Within the listing below, please show every line carrying the string "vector".
#### Given information
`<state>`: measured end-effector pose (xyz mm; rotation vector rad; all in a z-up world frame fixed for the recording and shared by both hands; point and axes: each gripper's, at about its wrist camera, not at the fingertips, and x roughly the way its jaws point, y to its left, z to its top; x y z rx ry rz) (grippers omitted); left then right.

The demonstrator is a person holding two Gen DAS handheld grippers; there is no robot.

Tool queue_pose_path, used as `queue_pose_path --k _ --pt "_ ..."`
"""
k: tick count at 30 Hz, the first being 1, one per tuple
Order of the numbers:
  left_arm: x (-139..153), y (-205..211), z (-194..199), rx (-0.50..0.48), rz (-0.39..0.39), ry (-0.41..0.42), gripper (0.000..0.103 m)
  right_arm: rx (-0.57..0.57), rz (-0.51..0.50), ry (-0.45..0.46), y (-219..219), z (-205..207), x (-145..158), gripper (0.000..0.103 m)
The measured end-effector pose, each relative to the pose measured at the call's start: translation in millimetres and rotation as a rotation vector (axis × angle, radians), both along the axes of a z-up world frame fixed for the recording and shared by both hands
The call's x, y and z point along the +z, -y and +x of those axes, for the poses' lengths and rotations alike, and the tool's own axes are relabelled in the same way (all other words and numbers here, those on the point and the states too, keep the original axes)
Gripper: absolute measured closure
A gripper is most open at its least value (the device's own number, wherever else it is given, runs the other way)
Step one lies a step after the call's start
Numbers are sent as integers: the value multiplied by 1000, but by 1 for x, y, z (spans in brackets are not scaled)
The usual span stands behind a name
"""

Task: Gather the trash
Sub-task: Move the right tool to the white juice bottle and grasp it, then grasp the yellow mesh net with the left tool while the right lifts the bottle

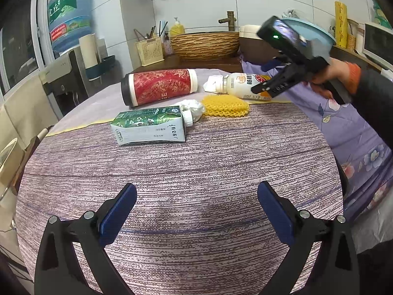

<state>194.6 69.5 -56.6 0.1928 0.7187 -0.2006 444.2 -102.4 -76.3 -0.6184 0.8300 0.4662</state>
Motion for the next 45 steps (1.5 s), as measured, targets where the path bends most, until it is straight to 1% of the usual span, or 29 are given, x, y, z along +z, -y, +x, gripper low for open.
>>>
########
▶ _Response box_:
`<state>`: measured end-effector pose (xyz mm; rotation vector rad; all in a z-up world frame fixed for the recording and shared by both hands; point and axes: each gripper's, at about its wrist camera, not at the fingertips, and x roughly the way its jaws point, y to its left, z to its top; x y z rx ry rz) (grippers omitted); left then right.
The measured end-effector pose, each relative to the pose measured at the call's start: translation in millimetres and rotation as a rotation vector (axis × angle, radians), both along the axes of a z-up world frame fixed for the recording and shared by both hands

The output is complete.